OCR seems very poor

Report · Jan 17, 2021

I don't want to seem overly negative, as I really like Adobe products in general... but I've just paid full subscription for Adobe Acrobat Pro, hoping that the OCR would do a good job, and it's terrible. No better for accuracy than OCR scanning I used 20 years ago. Are there no settings to adjust the scanning quality? To adjust the contrast. It's one option and that's it seemingly.

I was hoping to convert this PDF document (1981 PDF Document) to maintain the original 1981 look, but be possible for blind people to use with a screen reader, without having to almost re-type the entire document. I can't see any options to tweak the AI / method used to try to get a better result. Am I barking up the wrong tree with Acrobat?

Report · Jan 17, 2021

I strongly endorse the response from @gary_sc.

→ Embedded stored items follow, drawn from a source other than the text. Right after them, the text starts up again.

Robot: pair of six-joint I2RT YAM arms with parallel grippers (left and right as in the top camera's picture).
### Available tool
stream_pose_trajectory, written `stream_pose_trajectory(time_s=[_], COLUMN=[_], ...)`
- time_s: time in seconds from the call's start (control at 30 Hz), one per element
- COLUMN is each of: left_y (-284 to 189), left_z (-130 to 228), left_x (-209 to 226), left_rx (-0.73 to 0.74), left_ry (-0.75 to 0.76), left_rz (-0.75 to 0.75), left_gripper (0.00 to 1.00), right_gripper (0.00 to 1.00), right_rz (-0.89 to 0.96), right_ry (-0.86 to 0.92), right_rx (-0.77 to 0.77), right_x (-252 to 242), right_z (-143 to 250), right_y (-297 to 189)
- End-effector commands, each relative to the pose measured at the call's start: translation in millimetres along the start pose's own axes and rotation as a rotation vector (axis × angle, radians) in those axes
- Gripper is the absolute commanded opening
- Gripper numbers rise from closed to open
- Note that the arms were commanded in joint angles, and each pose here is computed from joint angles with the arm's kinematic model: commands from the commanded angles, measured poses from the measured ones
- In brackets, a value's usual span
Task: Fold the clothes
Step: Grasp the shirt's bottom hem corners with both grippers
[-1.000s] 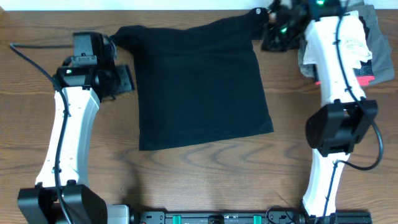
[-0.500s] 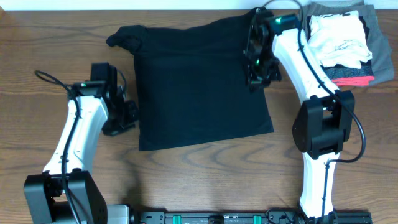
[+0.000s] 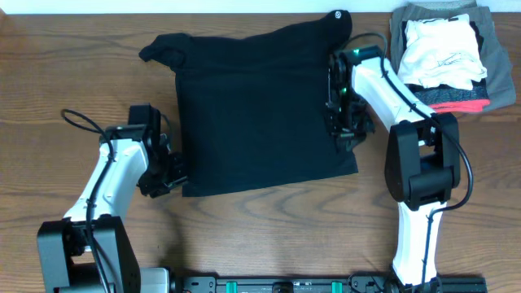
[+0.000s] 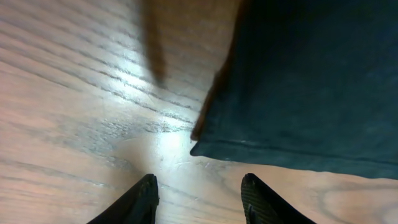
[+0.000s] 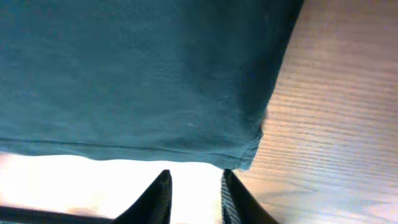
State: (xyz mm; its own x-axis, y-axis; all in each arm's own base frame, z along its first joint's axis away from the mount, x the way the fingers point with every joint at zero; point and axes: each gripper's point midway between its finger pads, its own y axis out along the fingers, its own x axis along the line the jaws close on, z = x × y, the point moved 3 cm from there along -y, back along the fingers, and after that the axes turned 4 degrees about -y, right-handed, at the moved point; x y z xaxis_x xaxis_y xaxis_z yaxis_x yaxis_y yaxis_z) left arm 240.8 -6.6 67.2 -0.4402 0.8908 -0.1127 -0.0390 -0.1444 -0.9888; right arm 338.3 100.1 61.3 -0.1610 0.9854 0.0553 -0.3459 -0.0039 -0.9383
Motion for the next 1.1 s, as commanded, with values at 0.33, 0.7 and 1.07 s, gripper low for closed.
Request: stream_pose_trajectory(time_s=[0.33,0.7,1.07], left_y=[26.5,29.3,37.1], left_z=[-2.9,-8.5,-1.4], left_x=[3.7,3.0,-5.1], left_rx=[-0.045,-0.079,-0.054], left_ry=[0.023,0.046,0.046], left_rz=[0.02,0.024,0.1], left_gripper=[0.45,0.5,0.5], right_gripper=[0.29,0.38,0.51], right_rz=[0.048,0.114,-0.015], right_ry=[0.04,0.157,0.1], right_rx=[-0.058,-0.093,-0.318], right_x=[-18.7,-66.5,-56.6], right_z=[2.1,-0.7,-28.0], right_y=[33.9,26.1,-45.5])
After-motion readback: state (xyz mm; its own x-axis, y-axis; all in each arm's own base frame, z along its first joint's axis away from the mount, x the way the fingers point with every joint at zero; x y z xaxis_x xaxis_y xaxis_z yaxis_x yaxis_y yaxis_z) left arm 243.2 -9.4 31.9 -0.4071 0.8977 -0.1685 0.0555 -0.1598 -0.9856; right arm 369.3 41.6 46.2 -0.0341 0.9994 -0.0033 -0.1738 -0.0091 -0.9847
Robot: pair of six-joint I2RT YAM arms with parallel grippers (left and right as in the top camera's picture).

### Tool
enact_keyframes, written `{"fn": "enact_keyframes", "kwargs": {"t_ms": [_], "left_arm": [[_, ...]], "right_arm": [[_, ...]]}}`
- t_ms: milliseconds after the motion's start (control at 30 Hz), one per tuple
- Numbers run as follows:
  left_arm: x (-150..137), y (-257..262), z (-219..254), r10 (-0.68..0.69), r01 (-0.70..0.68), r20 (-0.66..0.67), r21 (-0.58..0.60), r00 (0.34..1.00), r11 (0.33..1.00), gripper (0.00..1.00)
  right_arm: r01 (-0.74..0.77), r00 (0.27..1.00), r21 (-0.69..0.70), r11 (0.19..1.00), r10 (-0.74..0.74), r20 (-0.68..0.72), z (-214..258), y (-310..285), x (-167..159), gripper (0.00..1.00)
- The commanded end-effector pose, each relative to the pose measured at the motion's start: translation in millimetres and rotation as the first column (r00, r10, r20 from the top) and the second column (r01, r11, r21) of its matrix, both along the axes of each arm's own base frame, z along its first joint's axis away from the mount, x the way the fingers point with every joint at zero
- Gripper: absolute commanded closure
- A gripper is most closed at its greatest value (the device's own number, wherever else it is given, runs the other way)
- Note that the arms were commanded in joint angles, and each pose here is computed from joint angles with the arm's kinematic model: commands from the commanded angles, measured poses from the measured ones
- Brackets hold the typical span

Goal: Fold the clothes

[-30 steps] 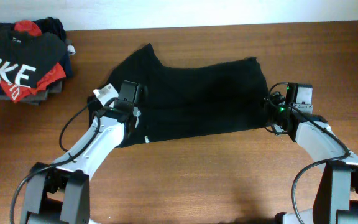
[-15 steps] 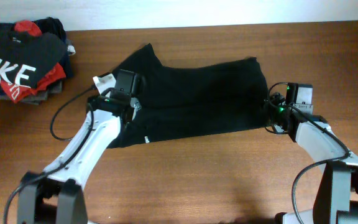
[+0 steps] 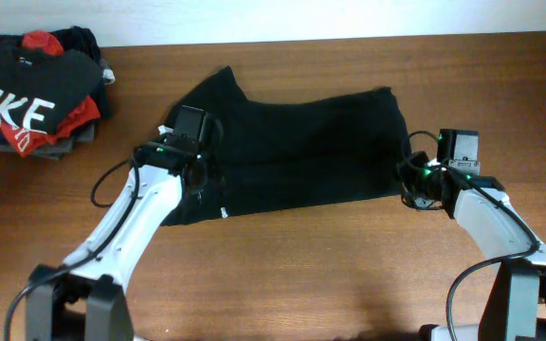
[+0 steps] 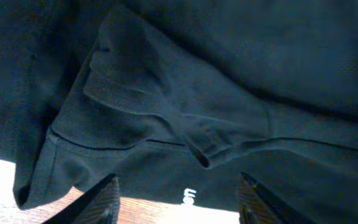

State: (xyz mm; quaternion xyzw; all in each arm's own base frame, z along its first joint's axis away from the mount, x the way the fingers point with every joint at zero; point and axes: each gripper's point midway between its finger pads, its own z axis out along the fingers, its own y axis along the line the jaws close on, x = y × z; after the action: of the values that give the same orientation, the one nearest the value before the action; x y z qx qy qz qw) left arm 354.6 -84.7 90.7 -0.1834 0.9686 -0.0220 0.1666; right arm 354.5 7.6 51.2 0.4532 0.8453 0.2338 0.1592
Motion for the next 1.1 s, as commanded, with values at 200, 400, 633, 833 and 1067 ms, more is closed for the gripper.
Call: {"fn": "enact_keyframes", "kwargs": {"t_ms": [200, 400, 633, 833, 1067], "left_arm": [[16, 43, -36, 0.048, -0.046, -0.069, 0.021, 0.996, 0.999, 0.39], [30, 39, -36, 0.015, -0.016, -0.027, -0.027, 1.000, 1.000, 0.38], [40, 38, -40, 0.010, -0.010, 0.001, -0.031, 1.000, 0.999, 0.38], [38, 38, -58, 0.010, -0.011, -0.044, -0.024, 0.999, 1.000, 0.40], [39, 38, -57, 0.010, -0.012, -0.040, -0.025, 0.999, 1.000, 0.66]], "right_arm": [[-0.022, 0.999, -0.010, 1.000, 0.022, -0.030, 0, 2, -8, 0.52], [-0.018, 0.999, -0.018, 1.000, 0.017, -0.028, 0, 1, -7, 0.52], [-0.018, 0.999, -0.018, 1.000, 0.017, -0.028, 0, 1, -7, 0.51], [-0.008, 1.000, -0.039, 0.999, 0.006, -0.031, -1, -3, -7, 0.51], [-0.004, 1.000, -0.045, 0.999, 0.003, -0.031, -2, -4, -7, 0.51]]}}
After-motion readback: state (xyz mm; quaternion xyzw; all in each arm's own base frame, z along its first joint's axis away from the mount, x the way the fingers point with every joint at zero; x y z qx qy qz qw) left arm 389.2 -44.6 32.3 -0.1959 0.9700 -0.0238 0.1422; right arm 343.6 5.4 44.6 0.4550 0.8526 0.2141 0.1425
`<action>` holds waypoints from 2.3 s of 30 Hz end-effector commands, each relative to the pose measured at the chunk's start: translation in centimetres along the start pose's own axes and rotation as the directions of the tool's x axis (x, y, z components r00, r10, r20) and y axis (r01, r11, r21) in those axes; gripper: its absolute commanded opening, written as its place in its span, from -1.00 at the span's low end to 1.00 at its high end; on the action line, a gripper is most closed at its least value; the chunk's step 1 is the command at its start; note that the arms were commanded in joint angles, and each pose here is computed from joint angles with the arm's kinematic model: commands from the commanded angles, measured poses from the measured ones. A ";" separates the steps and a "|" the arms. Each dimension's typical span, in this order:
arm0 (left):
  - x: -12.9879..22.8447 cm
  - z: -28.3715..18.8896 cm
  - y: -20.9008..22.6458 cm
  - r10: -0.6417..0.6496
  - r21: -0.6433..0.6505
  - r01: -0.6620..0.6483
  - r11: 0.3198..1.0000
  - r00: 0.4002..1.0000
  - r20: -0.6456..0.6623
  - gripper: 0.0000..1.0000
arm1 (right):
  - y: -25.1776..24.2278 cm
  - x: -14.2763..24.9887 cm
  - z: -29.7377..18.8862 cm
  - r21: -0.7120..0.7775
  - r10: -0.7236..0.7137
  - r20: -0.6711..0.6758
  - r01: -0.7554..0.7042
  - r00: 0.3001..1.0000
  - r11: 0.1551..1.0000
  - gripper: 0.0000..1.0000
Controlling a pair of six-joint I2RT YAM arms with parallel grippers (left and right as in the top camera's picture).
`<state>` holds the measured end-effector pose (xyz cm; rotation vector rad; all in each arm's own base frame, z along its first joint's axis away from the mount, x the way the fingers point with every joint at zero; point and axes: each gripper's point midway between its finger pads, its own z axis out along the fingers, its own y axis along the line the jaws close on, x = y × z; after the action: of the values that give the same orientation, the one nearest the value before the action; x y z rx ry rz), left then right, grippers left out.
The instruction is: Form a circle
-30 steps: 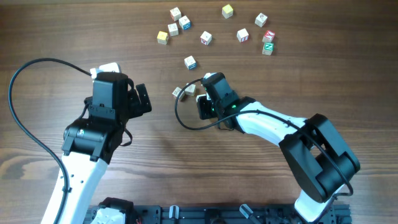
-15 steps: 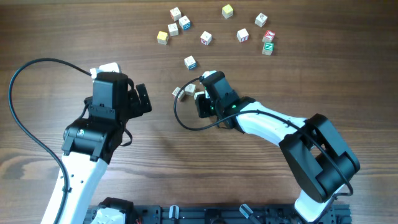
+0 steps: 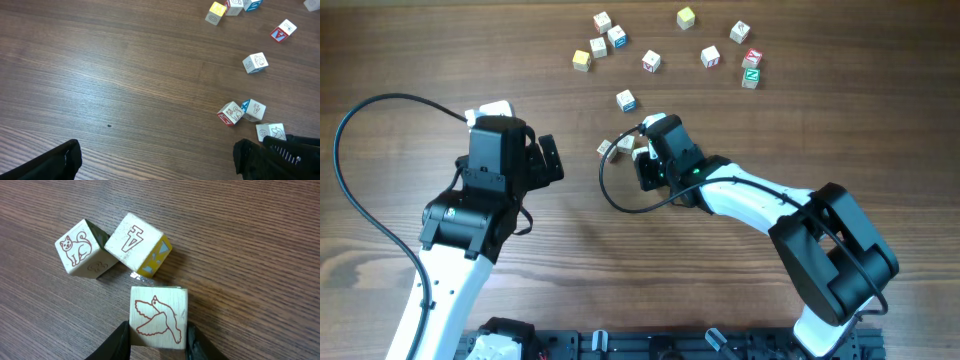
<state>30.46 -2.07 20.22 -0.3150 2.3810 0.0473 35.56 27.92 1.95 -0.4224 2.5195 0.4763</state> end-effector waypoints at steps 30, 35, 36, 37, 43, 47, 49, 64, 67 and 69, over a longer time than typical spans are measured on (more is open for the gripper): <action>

It goes under GIGO, garbage in, garbage out! The original document appears to have been printed on a daisywheel, dot matrix, or low resolution inkjet printer typical of the time period (1981) and then photocopied!

Further analyzing the PDF file provided, to make matters worse, it appears to be a PDF file created by placing images into a Microsoft Word document and using Microsoft's own PDF creation which is notoriously problematic. That is probably the source of the images being 200-225 dpi and in fuzzy-wuzzy JPEG format. Microsoft Word has preferences as to what resolution to store placed images at. Always us the High fidelity resolution setting:

Furthermore, use Acrobat's Save as Adobe PDF PDFMaker facility to create PDF from Word, not Microsoft's! Create special options that result in images not being downsampled and ZIP-compressed within the PDF file. You absolutely don't want JPEG or even JPEG2000 for this purpose.

However, if there is a way for you to get the original scan images and ascertain whether they are significantly higher resolution (and preferably not JPEG), I would suggest creating a PDF file directly from such images and trying OCR in Acrobat from there. Even better, if you have the original paper, I would suggest totally rescanning at 600 dpi into lossless TIFF format and for pages with issues, doing some edits in Photoshop.

Good luck!

- Dov Isaacs, former Adobe Principal Scientist (April 30, 1990 - May 30, 2021)

View solution in original post

Report · Dec 29, 2025

Hi, @alejandro_9317, I was digging into some reviews I wrote a long time ago, and in 2011, I reviewed TypeReader (by Expervision), which allows the user to mark out zones for what to read or not read. They are still around, and it appears that they can still utilize zones. However, I cannot comment on their quality, ease of use, etc., since it's been a long time since I've used them.